Wissenschaftler befürchten den Verlust kostbarer Klimadaten durch Gletscherschmelze.
In den Schweizer Alpen befindet sich der Corbassièregletscher, ein eisiger Riese, der mit seinen 9,6 Kilometern Länge zu den imposantesten Natursehenswürdigkeiten der Region zählt. Dieser Gletscher ist jedoch nicht nur ein atemberaubendes Naturphänomen, sondern auch ein Archiv für vergangene Klimaereignisse, in seinen Schichten gespeichert. Diese wichtige Informationsquelle ist nun bedroht, da der Gletscher rapide an Masse verliert.
Beobachtungen des Schweizer Gletschermessnetzes zeigen einen deutlichen Rückgang des Gletschers: Zwischen 1889 und 2020 hat der Corbassièregletscher rund 1,3 Kilometer an Länge verloren. Ihre einst hellen Flächen beginnen zu schwinden und das darunterliegende Gestein kommt mehr und mehr zum Vorschein, ein visuelles Zeugnis des klimatischen Wandels.
Die Vergangenheit im Eis verschwindet
Klimaarchive unter Druck
Das stetige Abschmelzen der Gletscher stellt jedoch nicht nur für die Natur, sondern auch für die Wissenschaft ein Problem dar, denn damit drohen klimatische Daten aus vergangenen Zeiten unwiederbringlich verloren zu gehen.
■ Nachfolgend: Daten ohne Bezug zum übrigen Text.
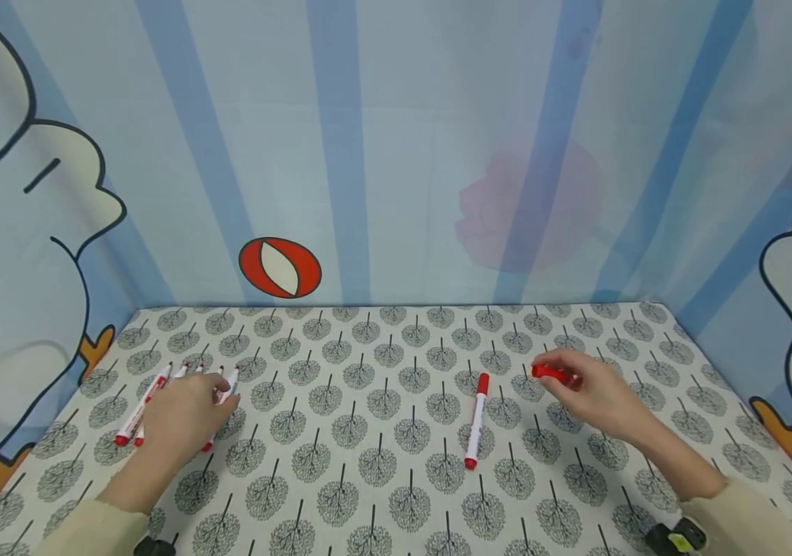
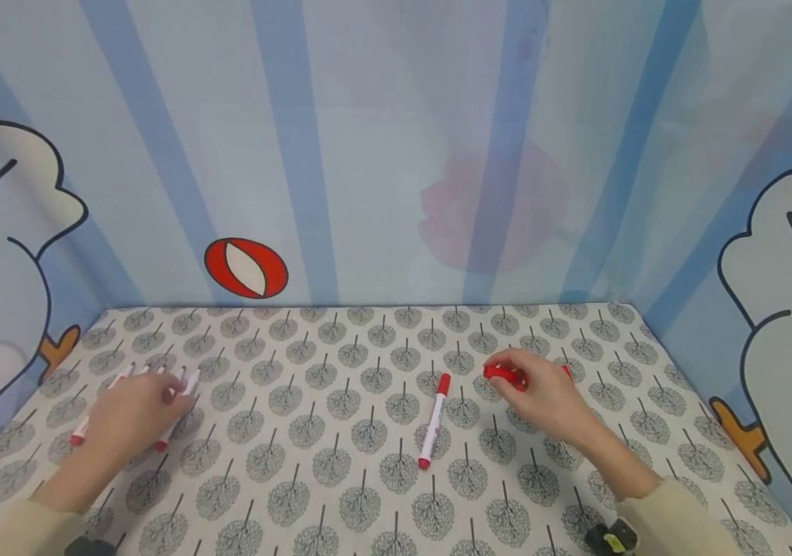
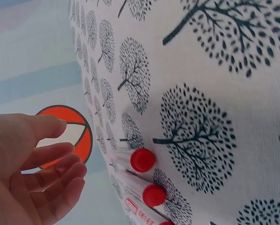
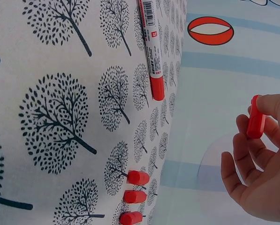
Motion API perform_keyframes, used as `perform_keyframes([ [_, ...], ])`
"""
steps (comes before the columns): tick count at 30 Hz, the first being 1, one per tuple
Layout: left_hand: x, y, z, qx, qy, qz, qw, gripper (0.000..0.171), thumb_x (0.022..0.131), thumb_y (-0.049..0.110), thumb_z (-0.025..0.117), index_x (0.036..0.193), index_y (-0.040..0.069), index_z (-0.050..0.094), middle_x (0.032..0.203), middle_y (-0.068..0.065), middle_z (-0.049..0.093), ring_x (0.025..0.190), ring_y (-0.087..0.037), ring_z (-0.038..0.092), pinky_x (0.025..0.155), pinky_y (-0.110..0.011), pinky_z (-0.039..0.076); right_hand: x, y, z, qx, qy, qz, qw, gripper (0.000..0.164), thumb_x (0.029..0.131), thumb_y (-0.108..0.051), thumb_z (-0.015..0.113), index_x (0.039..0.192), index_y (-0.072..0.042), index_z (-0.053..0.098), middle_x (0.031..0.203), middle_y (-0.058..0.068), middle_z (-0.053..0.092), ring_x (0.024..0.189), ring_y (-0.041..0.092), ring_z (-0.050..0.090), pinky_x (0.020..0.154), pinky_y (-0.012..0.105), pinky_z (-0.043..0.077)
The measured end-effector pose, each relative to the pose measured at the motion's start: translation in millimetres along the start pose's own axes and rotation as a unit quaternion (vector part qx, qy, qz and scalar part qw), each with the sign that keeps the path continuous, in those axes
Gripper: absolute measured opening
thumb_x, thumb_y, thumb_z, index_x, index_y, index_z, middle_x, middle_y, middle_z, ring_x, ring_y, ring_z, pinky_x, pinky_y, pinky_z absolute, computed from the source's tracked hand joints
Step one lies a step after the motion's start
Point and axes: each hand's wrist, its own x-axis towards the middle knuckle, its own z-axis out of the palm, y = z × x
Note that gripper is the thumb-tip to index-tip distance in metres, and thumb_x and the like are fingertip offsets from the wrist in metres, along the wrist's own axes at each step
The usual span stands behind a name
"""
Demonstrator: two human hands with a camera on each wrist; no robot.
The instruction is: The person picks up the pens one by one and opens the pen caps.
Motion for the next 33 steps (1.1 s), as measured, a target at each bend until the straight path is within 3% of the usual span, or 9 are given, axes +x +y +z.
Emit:
perform_keyframes([
  [5, -0.1, 8.7, 0.3, -0.019, -0.004, 0.008, 0.9998, 0.028, 0.082, 0.026, 0.064, 0.101, 0.005, 0.067, 0.090, -0.014, 0.067, 0.043, -0.011, 0.045, 0.036, -0.026, 0.036, 0.3, 5.7, -3.1, -0.013, 0.018, 0.010, 1.000, 0.022, 0.086, -0.008, 0.062, 0.108, -0.010, 0.062, 0.084, 0.000, 0.063, 0.065, 0.007, 0.055, 0.053, 0.022, 0.046],
  [10, 0.9, 18.9, 5.6, -0.035, 0.026, 0.037, 0.9983, 0.025, 0.081, 0.025, 0.066, 0.096, 0.006, 0.069, 0.089, -0.011, 0.069, 0.048, -0.010, 0.047, 0.038, -0.025, 0.035, 0.4, 14.1, -7.3, -0.022, 0.037, 0.017, 0.999, 0.024, 0.087, -0.011, 0.061, 0.110, -0.007, 0.060, 0.086, 0.004, 0.065, 0.067, 0.009, 0.057, 0.049, 0.023, 0.045],
  [15, 2.0, 30.6, 12.7, -0.039, 0.059, 0.068, 0.9952, 0.022, 0.079, 0.025, 0.068, 0.092, 0.008, 0.070, 0.088, -0.008, 0.070, 0.047, -0.009, 0.046, 0.038, -0.025, 0.033, 1.1, 22.4, -12.3, -0.030, 0.028, 0.045, 0.998, 0.029, 0.090, -0.018, 0.058, 0.116, -0.007, 0.056, 0.087, 0.006, 0.064, 0.066, 0.012, 0.056, 0.046, 0.024, 0.043],
  [20, 3.2, 45.1, 20.0, -0.048, 0.059, 0.087, 0.9933, 0.020, 0.079, 0.025, 0.069, 0.092, 0.011, 0.071, 0.094, -0.008, 0.069, 0.045, -0.008, 0.041, 0.036, -0.024, 0.031, 2.3, 31.9, -16.4, -0.049, 0.041, 0.058, 0.996, 0.029, 0.092, -0.022, 0.055, 0.115, -0.006, 0.056, 0.096, 0.011, 0.065, 0.072, 0.016, 0.057, 0.048, 0.024, 0.043],
  [27, 3.2, 61.1, 28.5, -0.031, 0.071, 0.123, 0.9894, 0.017, 0.076, 0.024, 0.071, 0.089, 0.013, 0.071, 0.086, -0.004, 0.068, 0.044, -0.007, 0.039, 0.035, -0.024, 0.030, 1.1, 47.4, -21.8, -0.064, 0.061, 0.063, 0.994, 0.028, 0.091, -0.020, 0.056, 0.112, -0.001, 0.058, 0.092, 0.012, 0.060, 0.068, 0.015, 0.051, 0.046, 0.026, 0.040],
  [33, 1.6, 68.3, 34.2, -0.038, 0.053, 0.133, 0.9889, 0.018, 0.076, 0.026, 0.071, 0.090, 0.014, 0.071, 0.093, -0.003, 0.068, 0.056, -0.009, 0.054, 0.040, -0.021, 0.036, -0.3, 59.9, -27.9, -0.078, 0.037, 0.079, 0.993, 0.027, 0.090, -0.017, 0.055, 0.110, 0.002, 0.058, 0.090, 0.014, 0.060, 0.064, 0.015, 0.053, 0.045, 0.028, 0.039],
])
Wissenschaftler nutzen die Gletscher, um Ablagerungen von Aerosolen – winzigen Partikeln in der Luft – aus verschiedenen Zeitepochen zu analysieren und damit Rückschlüsse auf frühere Umweltbedingungen zu ziehen. Diese Partikel spiegeln die atmosphärische Zusammensetzung wider und sind wichtige Indikatoren in der Klimaforschung.
Eisschichten als Zeugen der Geschichte
Schweizer Forschende schlagen Alarm
In den Jahren 2018 und 2020 führte ein Forschungsteam aus der Schweiz und Italien Bohrungen durch und entnahm Eiskerne aus dem Corbassièregletscher. Durch die Analyse der Eiskernschichten und ihrer Ablagerungen erhofften sich die Forscher, die Zusammensetzung der Luft über Jahrtausende hinweg rekonstruieren zu können. Doch die Forschung ist einem zunehmenden Problem ausgesetzt.
Die ersten Ergebnisse waren wie erwartet: Im Winter, wenn die Luft kälter und sauberer ist, waren die Partikelkonzentrationen im Eis geringer. Doch bereits 2020 waren die Unterschiede zwischen den Jahreszeiten in den Eiskernen nur noch schwer erkennbar, weil die Schmelze Teile der Ablagerungen bereits weggetragen hatte. Ein besorgniserregender Umstand, denn mit jedem weiteren Grad der Erwärmung könnten historische Klimadaten unwiderruflich verloren gehen.
Verlust historischer Daten
Margit Schwikowski, eine Umweltchemikerin am Paul Scherrer Institut, erläuterte die Dringlichkeit des Problems. Sie ist überzeugt, dass die Auswirkungen des Klimawandels jetzt auch in alpinen Regionen, die einst als sicher vor solchen Veränderungen galten, spürbar werden.
Ein Rennen gegen die Zeit
Ice Memory – Ein Projekt zur Datensicherung
Forscher:innen wie Schwikowski kämpfen nun darum, die noch vorhandenen Informationen aus Gletschern zu bewahren und haben zu diesem Zweck die Initiative „Ice Memory“ ins Leben gerufen. Ziel dieser Initiative ist es, innerhalb der nächsten 20 Jahre Eiskerne von 20 gefährdeten Gletschern zu entnehmen und in einem speziellen Archiv für die Nachwelt zu sichern.
Das Archiv der Zukunft
Damit hofft man, das einmalige Wissen – wie in einem Zeitkapsel-Prinzip für spätere Generationen zugänglich – zu erhalten, auch wenn die Gletscher selbst eines Tages nicht mehr existieren sollten. Ein wichtiger Schritt, um die Geschichte unseres Klimas auch in Zeiten globaler Umbrüche nicht aus den Augen zu verlieren.
Die Klimaforschung steht vor großen Herausforderungen
Die verschwindenden Gletscher bedeuten also nicht nur für Naturliebhaber:innen und Alpinist:innen einen Verlust. Vielmehr stehen Forscher:innen weltweit vor der Herausforderung, die gewaltigen Datenarchive, die die Gletscher bieten, innerhalb kürzester Zeit zu sichern, bevor sie für immer verloren gehen.
Ein Wettlauf mit der Zeit beginnt, und die Wissenschaft ist bereit, alles zu tun, um das wertvolle Erbe der Gletscher zu bewahren.